Most manufacturers offer holdbacks to their brands’ dealers, but not all. You can check the holdback percentage before going shopping but don’t try to build it into your negotiations. Dealers consider this money off-limits for the purposes of price negotiation.

3. Dealer cash

Dealer cash comes into play at the end of a model year, when both the dealership and the manufacturer want to clear out even popular cars to make way for the incoming new vehicles.

4. The Role of Commissions

Usually, a car salesperson is paid on a commission basis (with or without a base salary). So in order for these salespersons to increase their monthly income and hit sales goals, they try to sell more cars. This creates a scenario where a buyer wants to buy the car at the lowest possible price to save money while the car salespersons wants the car to be sold at a higher price for better commission.

5. Used Cars (Trade-Ins and Purchases)

Even though used cars bring in little money for car dealerships, the trade-ins themselves can be a huge profit center for the dealer and dealers really need those used cars. According to NADA, 61 percent of a dealer’s used car inventory comes from trade-ins.

Used car are more profitable for car dealers than their new counterparts. For instance, there’s a $4,000 difference between the trade-in value of a 2010 Toyota Camry XLE — what the dealer would pay you for it — and its dealer retail price — what the dealer would sell it for.
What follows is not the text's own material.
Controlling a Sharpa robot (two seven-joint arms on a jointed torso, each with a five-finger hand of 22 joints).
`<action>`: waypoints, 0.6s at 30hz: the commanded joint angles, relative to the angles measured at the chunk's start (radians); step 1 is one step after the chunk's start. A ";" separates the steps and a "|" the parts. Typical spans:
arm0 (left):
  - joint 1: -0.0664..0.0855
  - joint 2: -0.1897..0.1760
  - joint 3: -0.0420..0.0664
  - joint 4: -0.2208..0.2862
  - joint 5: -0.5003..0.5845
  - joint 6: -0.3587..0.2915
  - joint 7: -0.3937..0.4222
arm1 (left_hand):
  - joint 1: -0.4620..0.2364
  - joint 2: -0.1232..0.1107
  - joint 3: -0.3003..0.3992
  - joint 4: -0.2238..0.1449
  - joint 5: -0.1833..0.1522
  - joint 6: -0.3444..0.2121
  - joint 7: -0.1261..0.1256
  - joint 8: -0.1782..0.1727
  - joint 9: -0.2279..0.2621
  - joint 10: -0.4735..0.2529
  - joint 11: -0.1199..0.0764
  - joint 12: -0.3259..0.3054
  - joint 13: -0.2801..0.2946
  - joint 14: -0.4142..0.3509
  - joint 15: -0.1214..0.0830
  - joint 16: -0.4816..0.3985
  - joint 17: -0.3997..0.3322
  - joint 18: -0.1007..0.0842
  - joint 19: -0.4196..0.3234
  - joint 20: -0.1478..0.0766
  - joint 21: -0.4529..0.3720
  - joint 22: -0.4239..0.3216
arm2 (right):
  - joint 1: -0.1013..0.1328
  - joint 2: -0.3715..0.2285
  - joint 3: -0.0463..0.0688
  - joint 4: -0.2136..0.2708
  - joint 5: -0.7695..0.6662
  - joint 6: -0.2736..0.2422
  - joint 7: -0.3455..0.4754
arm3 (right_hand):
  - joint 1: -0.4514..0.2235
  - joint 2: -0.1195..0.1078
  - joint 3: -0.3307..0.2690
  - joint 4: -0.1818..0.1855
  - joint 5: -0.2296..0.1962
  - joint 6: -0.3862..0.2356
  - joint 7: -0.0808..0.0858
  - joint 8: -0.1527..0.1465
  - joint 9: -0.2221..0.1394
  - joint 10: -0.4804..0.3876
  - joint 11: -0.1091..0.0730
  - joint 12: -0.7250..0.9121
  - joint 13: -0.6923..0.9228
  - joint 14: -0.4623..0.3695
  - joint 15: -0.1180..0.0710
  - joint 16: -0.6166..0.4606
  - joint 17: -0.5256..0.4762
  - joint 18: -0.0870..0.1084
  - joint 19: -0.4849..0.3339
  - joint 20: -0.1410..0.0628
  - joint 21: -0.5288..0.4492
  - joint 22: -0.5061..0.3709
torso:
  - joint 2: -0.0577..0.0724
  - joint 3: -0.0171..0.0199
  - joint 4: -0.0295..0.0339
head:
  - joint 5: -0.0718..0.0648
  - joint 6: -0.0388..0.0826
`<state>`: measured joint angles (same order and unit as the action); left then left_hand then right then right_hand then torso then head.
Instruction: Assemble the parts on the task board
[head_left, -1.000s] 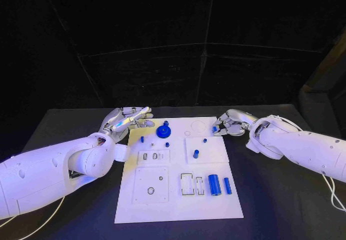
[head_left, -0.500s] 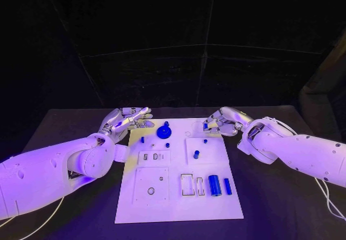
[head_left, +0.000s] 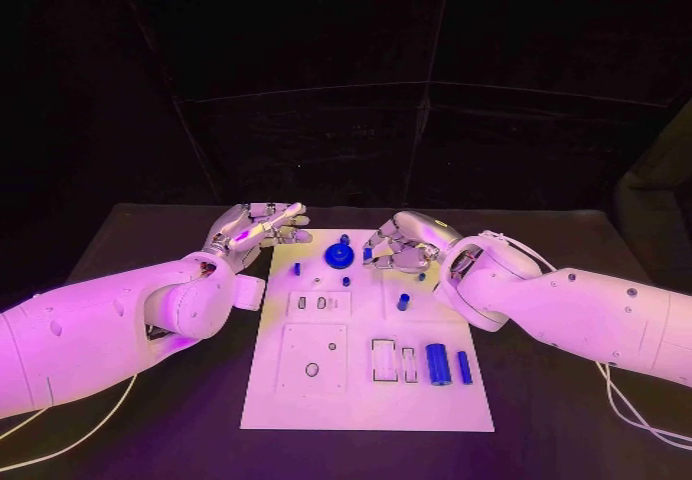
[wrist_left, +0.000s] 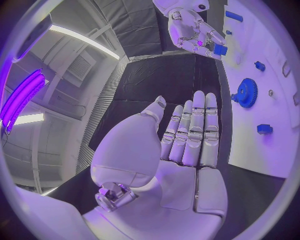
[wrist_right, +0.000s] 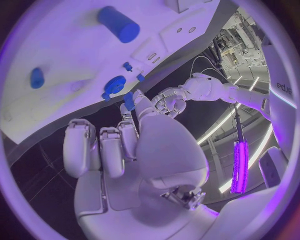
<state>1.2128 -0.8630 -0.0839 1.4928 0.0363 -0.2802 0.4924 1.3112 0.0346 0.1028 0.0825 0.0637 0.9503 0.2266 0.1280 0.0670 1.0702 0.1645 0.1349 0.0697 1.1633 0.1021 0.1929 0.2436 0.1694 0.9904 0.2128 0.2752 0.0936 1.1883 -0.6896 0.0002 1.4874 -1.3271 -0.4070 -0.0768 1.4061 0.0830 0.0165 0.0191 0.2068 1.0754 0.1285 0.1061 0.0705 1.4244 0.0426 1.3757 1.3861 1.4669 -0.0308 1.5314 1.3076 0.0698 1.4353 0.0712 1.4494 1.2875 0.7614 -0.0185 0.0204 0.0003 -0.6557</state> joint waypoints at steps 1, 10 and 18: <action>0.002 0.001 0.001 -0.004 0.005 0.012 0.013 | -0.003 0.009 -0.001 -0.005 -0.004 -0.005 -0.002 -0.006 0.000 -0.005 -0.002 -0.006 -0.001 0.001 0.004 -0.005 0.001 0.014 -0.001 0.005 -0.004 -0.001 | -0.001 0.033 0.000 -0.001 -0.102 0.042 -0.088 | -0.004 0.006 0.002 0.001 -0.003 0.016 -0.011 0.005 0.001 0.015 -0.009 0.002 0.004 0.085 -0.006 0.003 0.174 -0.013 0.004 0.001 0.005 0.001 | -0.004 -0.0041 0.0018 | 0.013 -0.006; 0.004 0.007 0.001 -0.009 0.006 0.012 0.014 | -0.003 0.009 -0.001 -0.005 -0.004 -0.005 -0.002 -0.006 0.000 -0.005 -0.002 -0.006 -0.001 0.001 0.004 -0.005 0.001 0.014 -0.001 0.005 -0.004 -0.001 | -0.027 0.112 -0.003 -0.014 -0.191 0.085 -0.129 | -0.009 0.005 0.004 0.003 -0.005 0.015 -0.011 0.004 0.001 0.012 -0.008 -0.002 0.001 0.084 -0.006 0.001 0.167 -0.012 0.003 0.001 0.004 -0.002 | -0.005 -0.0091 0.0015 | 0.026 -0.011; 0.004 0.009 0.001 -0.017 0.006 0.014 0.014 | -0.003 0.009 -0.001 -0.005 -0.004 -0.005 -0.002 -0.006 0.000 -0.005 -0.002 -0.006 -0.001 0.001 0.004 -0.005 0.001 0.014 -0.001 0.005 -0.004 -0.001 | -0.046 0.144 -0.009 -0.010 -0.243 0.113 -0.157 | -0.013 0.003 0.005 0.004 -0.004 0.015 -0.011 0.003 0.001 0.010 -0.008 -0.005 -0.002 0.083 -0.006 -0.001 0.164 -0.012 0.002 0.001 0.003 -0.004 | -0.004 -0.0075 0.0029 | 0.031 -0.019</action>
<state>1.2150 -0.8555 -0.0837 1.4765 0.0398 -0.2796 0.4936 1.3112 0.0346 0.1028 0.0825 0.0637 0.9504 0.2266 0.1280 0.0670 1.0702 0.1644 0.1349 0.0697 1.1633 0.1021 0.1929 0.2435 0.1694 0.9905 0.2128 0.2752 0.0938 1.1421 -0.5477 -0.0087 1.4759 -1.5153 -0.3269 -0.2021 1.3929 0.0778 0.0166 0.0193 0.2066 1.0826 0.1212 0.1071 0.0704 1.4312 0.0356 1.3747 1.3668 1.4668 -0.0306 1.5314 1.3075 0.0697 1.4352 0.0712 1.4494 1.2846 0.7571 -0.0269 0.0237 0.0292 -0.6726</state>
Car dealers will tell you that they need to recondition used cars before they can sell them and this costs them money. However, the profit margin on a used car is usually more than a new car. NADA reports that at the average car dealership in 2012, net profit per new vehicle retailed was $111.

When they are being purchased by the customers, used cars can be tricky for shoppers because they can be a “blind negotiation”. The car shopper does not know how much the dealer paid for the used car and may find it very difficult to gauge its current market value. Only by researching the current market and comparing prices can you know the right price for a used car

6. Finance and Insurance

Financing and insurance is a very important source of income for car dealerships. According to NADA, nearly 37 percent of a dealership’s gross profit comes from the sale of F&I products and service contracts on new and used cars. And while the gross margin on the sale of new cars and trucks fell to 4.2 percent in 2012 from 4.6 percent in 2011, aftermarket income rose “because of increasing F&I and service contract dollars,” according to NADA.
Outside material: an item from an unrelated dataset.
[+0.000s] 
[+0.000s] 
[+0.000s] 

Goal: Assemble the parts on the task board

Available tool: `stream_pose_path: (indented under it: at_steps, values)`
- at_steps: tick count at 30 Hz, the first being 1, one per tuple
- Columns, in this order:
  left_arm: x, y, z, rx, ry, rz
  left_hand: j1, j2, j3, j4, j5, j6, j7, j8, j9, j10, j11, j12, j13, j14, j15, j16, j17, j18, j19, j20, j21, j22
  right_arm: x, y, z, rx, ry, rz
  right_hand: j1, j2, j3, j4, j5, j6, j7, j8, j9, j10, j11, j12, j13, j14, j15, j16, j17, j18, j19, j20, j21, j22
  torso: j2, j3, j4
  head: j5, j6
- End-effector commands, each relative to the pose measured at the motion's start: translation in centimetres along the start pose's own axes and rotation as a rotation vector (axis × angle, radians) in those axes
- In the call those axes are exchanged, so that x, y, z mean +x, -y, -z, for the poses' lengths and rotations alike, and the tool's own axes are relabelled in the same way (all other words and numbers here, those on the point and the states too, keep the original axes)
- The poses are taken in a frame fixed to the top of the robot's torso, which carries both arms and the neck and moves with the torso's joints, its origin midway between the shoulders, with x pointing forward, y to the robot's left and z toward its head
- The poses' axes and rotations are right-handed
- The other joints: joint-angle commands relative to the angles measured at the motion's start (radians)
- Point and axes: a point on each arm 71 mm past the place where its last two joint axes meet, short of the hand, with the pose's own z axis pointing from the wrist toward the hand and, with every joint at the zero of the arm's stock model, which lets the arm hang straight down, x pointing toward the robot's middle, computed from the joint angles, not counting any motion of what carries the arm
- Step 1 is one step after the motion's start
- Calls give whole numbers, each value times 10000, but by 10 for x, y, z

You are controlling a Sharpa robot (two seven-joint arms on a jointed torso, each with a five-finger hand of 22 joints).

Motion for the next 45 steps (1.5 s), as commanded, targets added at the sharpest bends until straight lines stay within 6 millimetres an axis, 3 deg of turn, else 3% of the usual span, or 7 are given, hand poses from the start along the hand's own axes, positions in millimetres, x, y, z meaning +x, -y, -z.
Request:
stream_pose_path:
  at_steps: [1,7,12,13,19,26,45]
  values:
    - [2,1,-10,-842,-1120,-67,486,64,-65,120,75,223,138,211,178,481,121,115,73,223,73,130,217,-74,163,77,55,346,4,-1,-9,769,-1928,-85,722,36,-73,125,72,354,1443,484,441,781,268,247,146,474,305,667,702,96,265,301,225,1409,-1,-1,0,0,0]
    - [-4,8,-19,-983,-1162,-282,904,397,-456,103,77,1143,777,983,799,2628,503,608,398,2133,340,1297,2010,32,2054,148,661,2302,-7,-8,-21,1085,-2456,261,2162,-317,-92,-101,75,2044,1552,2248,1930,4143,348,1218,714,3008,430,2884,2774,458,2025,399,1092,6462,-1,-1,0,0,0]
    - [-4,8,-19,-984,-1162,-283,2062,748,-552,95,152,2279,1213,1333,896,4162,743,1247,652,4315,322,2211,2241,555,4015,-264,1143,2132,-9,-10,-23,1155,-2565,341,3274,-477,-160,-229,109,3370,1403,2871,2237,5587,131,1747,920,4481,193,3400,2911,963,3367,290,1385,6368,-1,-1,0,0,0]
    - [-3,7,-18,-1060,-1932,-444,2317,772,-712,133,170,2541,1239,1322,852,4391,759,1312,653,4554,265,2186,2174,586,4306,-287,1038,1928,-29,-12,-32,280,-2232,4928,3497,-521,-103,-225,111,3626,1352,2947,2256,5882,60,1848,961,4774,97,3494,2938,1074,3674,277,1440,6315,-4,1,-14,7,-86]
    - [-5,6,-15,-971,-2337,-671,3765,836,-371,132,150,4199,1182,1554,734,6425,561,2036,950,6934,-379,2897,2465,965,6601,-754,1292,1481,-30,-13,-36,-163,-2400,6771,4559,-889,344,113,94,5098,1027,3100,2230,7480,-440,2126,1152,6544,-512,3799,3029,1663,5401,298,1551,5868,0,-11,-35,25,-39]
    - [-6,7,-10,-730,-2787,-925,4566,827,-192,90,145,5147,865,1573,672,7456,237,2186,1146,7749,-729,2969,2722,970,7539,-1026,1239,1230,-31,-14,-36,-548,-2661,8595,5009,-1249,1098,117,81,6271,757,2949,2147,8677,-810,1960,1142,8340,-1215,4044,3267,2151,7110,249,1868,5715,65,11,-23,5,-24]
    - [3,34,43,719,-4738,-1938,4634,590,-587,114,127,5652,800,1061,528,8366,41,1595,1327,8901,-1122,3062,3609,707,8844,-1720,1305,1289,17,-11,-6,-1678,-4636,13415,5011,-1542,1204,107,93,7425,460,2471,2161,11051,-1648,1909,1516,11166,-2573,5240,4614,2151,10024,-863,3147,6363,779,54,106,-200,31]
The average profit on a new car from F&I products was $804 in 2011, according to a 2012 survey of 800 subscribers to F&I and Showroom magazine. With increased training for the F&I staff, that figure can go up to $1,200 per car, according to Zurich, a company that conducts F& sales training. In short, F&I sales are critical for a dealership’s success.

The dealership’s F&I manager is primarily there to present the dealership’s pitch for financing. It’s worth listening because sometimes the interest rates are lower. But you also should arrange independent financing first. Then you’ll be able to know for sure how good the deal is.
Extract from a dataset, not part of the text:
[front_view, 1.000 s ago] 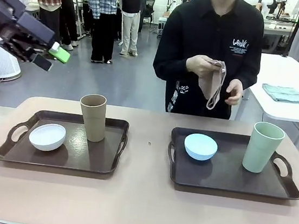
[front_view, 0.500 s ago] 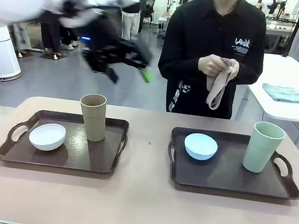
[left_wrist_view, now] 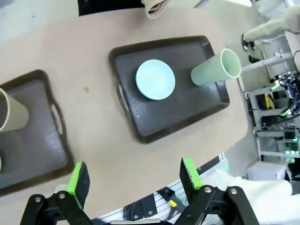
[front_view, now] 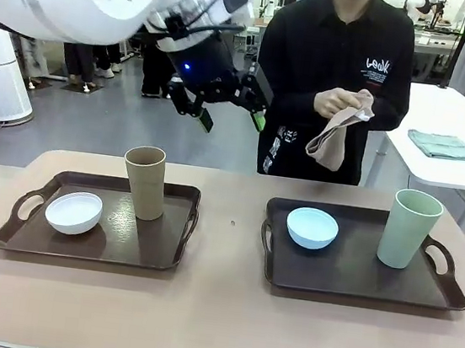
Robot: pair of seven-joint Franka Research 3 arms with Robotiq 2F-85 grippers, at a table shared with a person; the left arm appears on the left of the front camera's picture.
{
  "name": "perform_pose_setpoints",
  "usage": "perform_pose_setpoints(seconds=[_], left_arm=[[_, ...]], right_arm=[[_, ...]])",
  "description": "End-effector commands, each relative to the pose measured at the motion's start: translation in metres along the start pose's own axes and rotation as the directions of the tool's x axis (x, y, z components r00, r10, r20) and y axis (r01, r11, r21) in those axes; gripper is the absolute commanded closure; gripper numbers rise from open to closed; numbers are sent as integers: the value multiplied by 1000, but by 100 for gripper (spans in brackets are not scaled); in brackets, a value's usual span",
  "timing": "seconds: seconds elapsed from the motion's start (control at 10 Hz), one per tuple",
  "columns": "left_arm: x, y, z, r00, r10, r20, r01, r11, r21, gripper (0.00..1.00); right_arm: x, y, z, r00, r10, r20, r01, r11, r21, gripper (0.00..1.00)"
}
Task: Set up a tray with a mat and arrange the tableware.
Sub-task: Pick up the Picnic Bowl and Reusable plastic cup from the Handle tray in front of the human's position and hold them in the air.
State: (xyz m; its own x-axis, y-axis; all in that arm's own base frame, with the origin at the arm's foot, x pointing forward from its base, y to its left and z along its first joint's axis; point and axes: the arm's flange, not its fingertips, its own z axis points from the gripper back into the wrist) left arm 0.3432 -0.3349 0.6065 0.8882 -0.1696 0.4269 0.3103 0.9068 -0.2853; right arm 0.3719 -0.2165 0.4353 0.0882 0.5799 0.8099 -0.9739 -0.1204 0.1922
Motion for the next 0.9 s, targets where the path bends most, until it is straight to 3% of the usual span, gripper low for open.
perform_pose_setpoints(seconds=[0.0,0.1,0.3,0.4,0.5,0.6,0.7,0.8], left_arm=[[7,-2,-17,1000,1,-15,-1,1000,3,0],[18,-9,-17,999,26,29,-26,1000,3,0],[47,-26,-57,990,140,-11,-140,990,-3,0],[65,-40,-91,986,167,-27,-166,986,21,0],[69,-52,-108,986,163,-42,-161,986,49,0],[73,-65,-129,987,155,-39,-152,986,64,0],[79,-74,-145,988,153,-27,-151,987,62,0],[53,-33,-118,987,149,-53,-148,989,25,0]], right_arm=[[-7,-4,-2,1000,29,1,-29,1000,3,0],[-10,-21,2,998,41,-48,-44,997,-67,0],[-22,-45,9,984,64,-167,-94,980,-177,0],[-26,-56,26,970,25,-241,-99,950,-297,0],[-25,-58,34,971,14,-239,-102,928,-359,0],[-28,-62,44,982,-19,-186,-61,909,-412,0],[-25,-73,50,995,37,-90,-69,917,-392,0],[-21,-73,50,979,183,90,-158,960,-233,0]])
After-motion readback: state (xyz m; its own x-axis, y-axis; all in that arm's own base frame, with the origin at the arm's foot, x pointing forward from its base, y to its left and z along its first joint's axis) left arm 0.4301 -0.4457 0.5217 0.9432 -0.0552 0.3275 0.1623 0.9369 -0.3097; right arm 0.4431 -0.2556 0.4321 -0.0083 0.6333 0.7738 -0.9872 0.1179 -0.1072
In addition to offering dealer financing, the F&I manager typically offers extended warranties, also known as extended service contracts. The pitch for extended service contracts appears to be a winning one with car buyers. In 2012, customers bought extended service contracts on 42 percent of new vehicles. That’s the highest rate in the past two decades, according to Automotive News, citing NADA data.

7. The Service Department

In times when the economy has been slow, service bays have kept many dealerships afloat. Every dealer knows that there is a high chance that a car buyer will bring the car back for regular servicing and even if the amount the dealership made from the initial sale of the car was not much, there’s the possibility of continued cash flow from a service relationship.

Commissions play a part in the service operation as well. Service advisers typically receive a commission on all the parts and services they sell. Again, the amount of sales pressure you’ll experience varies widely.

8. Add ons

Finally, a dealer will try to sell you add-ons, such as an extended warranty, gap insurance, or other accessories – adding another $750 to $2,000 to their bottom line.